OTTAWA (Reuters) - China’s new ambassador to Canada on Friday warned Ottawa not to follow the U.S. lead and formally back protesters in Hong Kong, saying such a move would cause “very bad damage” to already poor ties with Beijing.
Canada, locked in a trade and diplomatic dispute with China, has repeatedly expressed concern about the safety of its 300,000 citizens in Hong Kong, hit by five months of mass demonstrations for more democracy and autonomy.
The U.S. House of Representatives on Wednesday passed two bills to back the protesters and send a warning to China about human rights.
“If somebody here really tries to ... have this kind of law like that in the United States, it’s very dangerous,” said Chinese envoy Cong Peiwu, speaking in English.
“If anything happens like this it will certainly have a very bad damage on our bilateral relationship and that is not in the interests of Canada,” he told a news conference in the embassy.
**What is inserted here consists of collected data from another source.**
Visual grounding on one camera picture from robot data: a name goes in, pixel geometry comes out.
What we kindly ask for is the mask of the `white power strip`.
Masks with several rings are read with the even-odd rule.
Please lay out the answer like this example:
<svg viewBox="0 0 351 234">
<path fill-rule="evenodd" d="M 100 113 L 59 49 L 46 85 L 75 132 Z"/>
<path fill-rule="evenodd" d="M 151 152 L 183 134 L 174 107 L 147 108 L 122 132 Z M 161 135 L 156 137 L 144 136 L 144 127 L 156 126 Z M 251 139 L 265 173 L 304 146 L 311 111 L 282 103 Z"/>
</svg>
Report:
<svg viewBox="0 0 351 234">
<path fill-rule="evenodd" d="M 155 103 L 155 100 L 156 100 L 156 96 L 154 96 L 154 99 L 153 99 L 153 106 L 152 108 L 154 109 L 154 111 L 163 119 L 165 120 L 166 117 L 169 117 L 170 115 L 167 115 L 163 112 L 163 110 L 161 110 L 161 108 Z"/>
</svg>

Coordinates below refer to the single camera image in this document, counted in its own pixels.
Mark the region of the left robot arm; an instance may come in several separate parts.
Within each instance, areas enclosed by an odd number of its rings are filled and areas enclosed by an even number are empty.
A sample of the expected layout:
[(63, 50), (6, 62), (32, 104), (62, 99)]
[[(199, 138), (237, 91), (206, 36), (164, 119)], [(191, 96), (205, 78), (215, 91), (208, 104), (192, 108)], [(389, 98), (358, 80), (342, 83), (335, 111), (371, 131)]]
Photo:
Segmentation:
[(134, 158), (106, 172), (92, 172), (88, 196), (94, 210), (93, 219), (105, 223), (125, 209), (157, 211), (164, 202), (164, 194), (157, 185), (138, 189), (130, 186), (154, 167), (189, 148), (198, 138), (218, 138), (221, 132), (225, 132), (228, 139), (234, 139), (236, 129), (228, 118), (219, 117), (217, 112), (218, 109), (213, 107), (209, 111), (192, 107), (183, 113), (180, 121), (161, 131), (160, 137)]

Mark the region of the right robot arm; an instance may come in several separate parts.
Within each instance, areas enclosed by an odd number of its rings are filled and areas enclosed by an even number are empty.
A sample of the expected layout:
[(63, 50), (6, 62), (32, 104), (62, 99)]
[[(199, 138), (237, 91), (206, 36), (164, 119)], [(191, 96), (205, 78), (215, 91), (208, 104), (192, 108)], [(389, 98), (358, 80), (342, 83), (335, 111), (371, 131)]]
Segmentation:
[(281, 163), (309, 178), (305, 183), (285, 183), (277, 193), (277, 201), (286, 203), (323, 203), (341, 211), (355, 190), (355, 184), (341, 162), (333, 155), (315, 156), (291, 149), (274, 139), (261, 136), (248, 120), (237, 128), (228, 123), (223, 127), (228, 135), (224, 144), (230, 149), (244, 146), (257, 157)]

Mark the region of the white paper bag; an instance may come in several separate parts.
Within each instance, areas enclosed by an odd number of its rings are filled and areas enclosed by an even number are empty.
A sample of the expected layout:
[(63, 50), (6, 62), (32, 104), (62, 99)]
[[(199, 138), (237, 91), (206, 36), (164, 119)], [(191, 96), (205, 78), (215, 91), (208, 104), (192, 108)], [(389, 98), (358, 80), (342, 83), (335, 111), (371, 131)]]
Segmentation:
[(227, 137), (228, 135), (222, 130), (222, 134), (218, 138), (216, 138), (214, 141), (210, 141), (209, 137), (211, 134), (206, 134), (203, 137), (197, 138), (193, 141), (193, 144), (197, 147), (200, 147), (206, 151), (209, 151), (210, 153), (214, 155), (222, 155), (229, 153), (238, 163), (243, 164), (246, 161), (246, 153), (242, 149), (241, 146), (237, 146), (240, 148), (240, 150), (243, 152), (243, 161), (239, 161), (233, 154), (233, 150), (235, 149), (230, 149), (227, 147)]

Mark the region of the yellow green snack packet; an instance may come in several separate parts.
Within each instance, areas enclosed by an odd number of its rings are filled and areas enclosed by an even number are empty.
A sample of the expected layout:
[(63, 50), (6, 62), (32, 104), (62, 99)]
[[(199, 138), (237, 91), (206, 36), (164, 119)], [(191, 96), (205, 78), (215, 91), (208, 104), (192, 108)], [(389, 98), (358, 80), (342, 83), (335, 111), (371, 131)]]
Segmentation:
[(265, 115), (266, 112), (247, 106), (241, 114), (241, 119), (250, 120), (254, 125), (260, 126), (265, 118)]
He formally presented his credentials on Nov 1.
The uncompromising tone of his message indicated that while the ambassador may have changed, China’s approach has not.
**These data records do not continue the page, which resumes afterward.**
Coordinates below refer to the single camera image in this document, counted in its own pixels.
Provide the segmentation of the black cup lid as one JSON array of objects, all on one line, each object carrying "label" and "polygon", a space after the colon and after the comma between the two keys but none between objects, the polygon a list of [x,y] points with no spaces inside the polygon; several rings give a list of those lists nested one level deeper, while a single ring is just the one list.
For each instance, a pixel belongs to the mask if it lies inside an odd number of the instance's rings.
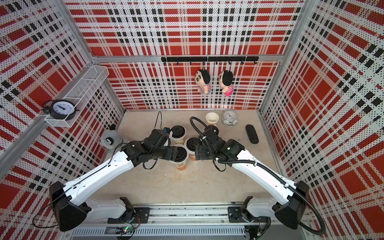
[{"label": "black cup lid", "polygon": [[182,139],[186,134],[186,129],[183,126],[177,125],[171,128],[171,137],[174,139]]}]

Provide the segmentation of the black lid front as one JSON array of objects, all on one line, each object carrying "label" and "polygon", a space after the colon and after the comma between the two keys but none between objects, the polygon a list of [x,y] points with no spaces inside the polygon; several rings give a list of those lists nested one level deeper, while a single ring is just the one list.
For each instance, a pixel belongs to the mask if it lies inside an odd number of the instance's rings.
[{"label": "black lid front", "polygon": [[178,154],[176,156],[175,162],[180,163],[188,158],[188,152],[184,147],[177,147],[177,149],[178,149]]}]

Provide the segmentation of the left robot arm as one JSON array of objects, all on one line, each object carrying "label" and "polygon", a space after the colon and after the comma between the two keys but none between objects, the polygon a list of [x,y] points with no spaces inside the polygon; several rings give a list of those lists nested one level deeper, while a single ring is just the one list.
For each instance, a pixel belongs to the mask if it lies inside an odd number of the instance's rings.
[{"label": "left robot arm", "polygon": [[50,202],[59,230],[66,232],[93,219],[122,224],[135,218],[135,209],[126,197],[100,202],[90,197],[119,175],[149,160],[177,162],[184,150],[171,146],[170,142],[166,132],[152,130],[150,136],[142,141],[123,144],[109,160],[83,176],[65,184],[52,184],[49,187]]}]

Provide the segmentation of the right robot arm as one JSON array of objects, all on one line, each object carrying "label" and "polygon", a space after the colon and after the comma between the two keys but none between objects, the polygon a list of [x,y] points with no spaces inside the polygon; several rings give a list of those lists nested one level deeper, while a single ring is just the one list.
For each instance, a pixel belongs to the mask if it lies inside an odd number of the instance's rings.
[{"label": "right robot arm", "polygon": [[[198,131],[200,144],[196,146],[197,160],[213,160],[215,163],[231,166],[244,173],[274,198],[271,210],[275,218],[290,229],[302,227],[314,235],[324,235],[326,225],[319,211],[309,200],[309,186],[303,182],[294,182],[273,171],[261,163],[239,142],[230,139],[224,141],[216,131],[207,127]],[[312,229],[302,222],[306,209],[316,216],[320,228]]]}]
Cong repeated Beijing’s demand that Canada immediately release Huawei Technologies Co Ltd Chief Financial Officer Meng Wanzhou, who is out on bail after Canadian police detained her on a U.S. arrest warrant last December.
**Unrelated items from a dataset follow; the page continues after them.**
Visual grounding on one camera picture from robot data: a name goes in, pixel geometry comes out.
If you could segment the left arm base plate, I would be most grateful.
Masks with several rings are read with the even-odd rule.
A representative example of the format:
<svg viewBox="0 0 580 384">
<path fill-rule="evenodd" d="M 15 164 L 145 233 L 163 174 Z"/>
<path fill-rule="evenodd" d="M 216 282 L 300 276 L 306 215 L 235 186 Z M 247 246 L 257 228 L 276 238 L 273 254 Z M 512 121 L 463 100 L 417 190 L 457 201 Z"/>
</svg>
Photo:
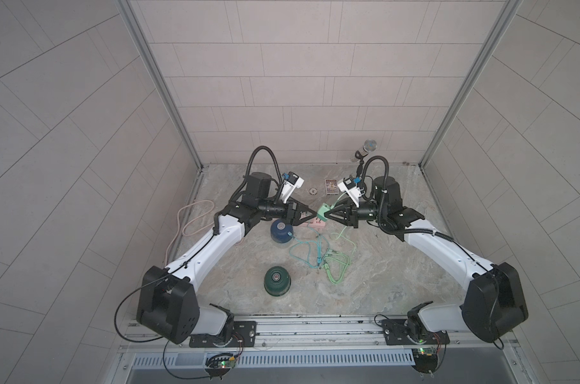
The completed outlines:
<svg viewBox="0 0 580 384">
<path fill-rule="evenodd" d="M 190 348 L 254 347 L 257 331 L 255 321 L 233 321 L 226 324 L 218 335 L 194 334 L 189 338 Z"/>
</svg>

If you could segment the green USB charger adapter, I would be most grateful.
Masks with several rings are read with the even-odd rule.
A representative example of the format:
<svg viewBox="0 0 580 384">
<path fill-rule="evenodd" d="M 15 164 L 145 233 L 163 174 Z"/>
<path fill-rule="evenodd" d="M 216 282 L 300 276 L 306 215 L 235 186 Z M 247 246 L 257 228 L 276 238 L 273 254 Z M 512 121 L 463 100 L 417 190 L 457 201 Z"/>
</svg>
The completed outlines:
<svg viewBox="0 0 580 384">
<path fill-rule="evenodd" d="M 326 213 L 328 213 L 330 210 L 331 210 L 331 207 L 327 203 L 323 203 L 322 206 L 317 211 L 317 218 L 319 220 L 321 220 L 322 222 L 328 221 L 328 218 L 326 217 Z"/>
</svg>

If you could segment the pink power strip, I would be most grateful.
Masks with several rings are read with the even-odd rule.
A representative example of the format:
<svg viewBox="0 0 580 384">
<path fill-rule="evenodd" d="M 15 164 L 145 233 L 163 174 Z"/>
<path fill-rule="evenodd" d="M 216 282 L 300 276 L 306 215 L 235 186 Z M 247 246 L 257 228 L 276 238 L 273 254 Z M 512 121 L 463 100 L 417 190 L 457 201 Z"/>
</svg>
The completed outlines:
<svg viewBox="0 0 580 384">
<path fill-rule="evenodd" d="M 323 230 L 326 227 L 326 222 L 319 218 L 313 218 L 307 222 L 307 227 L 315 230 Z"/>
</svg>

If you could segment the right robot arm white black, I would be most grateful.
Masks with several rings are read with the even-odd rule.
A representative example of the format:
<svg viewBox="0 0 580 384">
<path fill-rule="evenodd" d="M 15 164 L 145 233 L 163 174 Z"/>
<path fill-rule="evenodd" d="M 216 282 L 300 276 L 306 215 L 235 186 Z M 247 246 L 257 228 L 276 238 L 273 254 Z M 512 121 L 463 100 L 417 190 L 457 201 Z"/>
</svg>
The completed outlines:
<svg viewBox="0 0 580 384">
<path fill-rule="evenodd" d="M 386 235 L 418 249 L 442 267 L 464 290 L 462 302 L 435 305 L 424 302 L 408 311 L 405 332 L 415 344 L 441 331 L 470 331 L 486 343 L 495 343 L 529 318 L 518 271 L 510 264 L 495 264 L 461 246 L 439 231 L 423 214 L 405 206 L 400 185 L 390 175 L 386 158 L 383 175 L 366 185 L 370 161 L 362 161 L 357 175 L 340 180 L 347 197 L 324 213 L 346 227 L 374 222 Z"/>
</svg>

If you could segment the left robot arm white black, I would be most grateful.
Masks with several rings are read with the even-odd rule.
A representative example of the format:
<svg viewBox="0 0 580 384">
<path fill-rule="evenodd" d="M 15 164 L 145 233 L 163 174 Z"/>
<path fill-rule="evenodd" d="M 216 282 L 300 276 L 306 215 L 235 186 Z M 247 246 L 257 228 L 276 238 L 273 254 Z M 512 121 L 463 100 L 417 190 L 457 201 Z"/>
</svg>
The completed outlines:
<svg viewBox="0 0 580 384">
<path fill-rule="evenodd" d="M 233 313 L 202 307 L 196 293 L 217 262 L 260 222 L 279 219 L 297 227 L 316 216 L 292 197 L 303 184 L 294 172 L 270 175 L 246 169 L 227 205 L 215 214 L 211 230 L 183 256 L 145 273 L 136 321 L 176 345 L 192 336 L 207 337 L 216 345 L 229 343 Z"/>
</svg>

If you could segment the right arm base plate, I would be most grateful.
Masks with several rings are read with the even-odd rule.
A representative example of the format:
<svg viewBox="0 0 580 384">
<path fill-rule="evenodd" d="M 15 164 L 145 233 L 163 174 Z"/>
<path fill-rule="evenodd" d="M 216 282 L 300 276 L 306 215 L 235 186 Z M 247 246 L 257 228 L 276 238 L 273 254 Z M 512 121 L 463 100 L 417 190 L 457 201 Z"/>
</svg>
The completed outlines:
<svg viewBox="0 0 580 384">
<path fill-rule="evenodd" d="M 382 318 L 376 321 L 381 328 L 387 346 L 435 346 L 443 347 L 450 343 L 450 337 L 443 331 L 425 331 L 419 336 L 411 336 L 406 319 Z"/>
</svg>

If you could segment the blue cordless meat grinder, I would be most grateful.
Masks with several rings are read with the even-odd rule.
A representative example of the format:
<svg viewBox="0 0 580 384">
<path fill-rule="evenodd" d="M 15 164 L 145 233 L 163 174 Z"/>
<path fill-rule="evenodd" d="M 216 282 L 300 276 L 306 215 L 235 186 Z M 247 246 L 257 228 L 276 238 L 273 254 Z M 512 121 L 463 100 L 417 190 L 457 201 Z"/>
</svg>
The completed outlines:
<svg viewBox="0 0 580 384">
<path fill-rule="evenodd" d="M 294 238 L 294 227 L 281 219 L 277 219 L 271 225 L 270 235 L 275 243 L 289 243 Z"/>
</svg>
“This incident has led to the severe difficulties the two countries are facing nowadays,” said Cong.
Shortly after Meng’s arrest, China picked up two Canadian citizens on state secret charges, and has since blocked imports of canola seed from Canada.
Prime Minister Justin Trudeau, asked on Wednesday what additional measures Canada would take to protect its citizens in Hong Kong, said, “We will continue to call for de-escalation and an end to violence” while urging dialogue.
If Canada wanted to protect its citizens, it should ask “those rioters to stop the violence, otherwise those Canadians living in Hong Kong, how can they be safe?” Cong said.
In a move that could further irritate China, two prominent Hong Kong pro-democracy activists will accept an award on Saturday at a major Canadian gathering that is partly funded by the federal government.
Figo Chan and Emily Lau are due to accept the John McCain Prize for Leadership in Public Service on behalf of the people of Hong Kong. It will be presented to them at the Halifax International Security Forum in Atlantic Canada.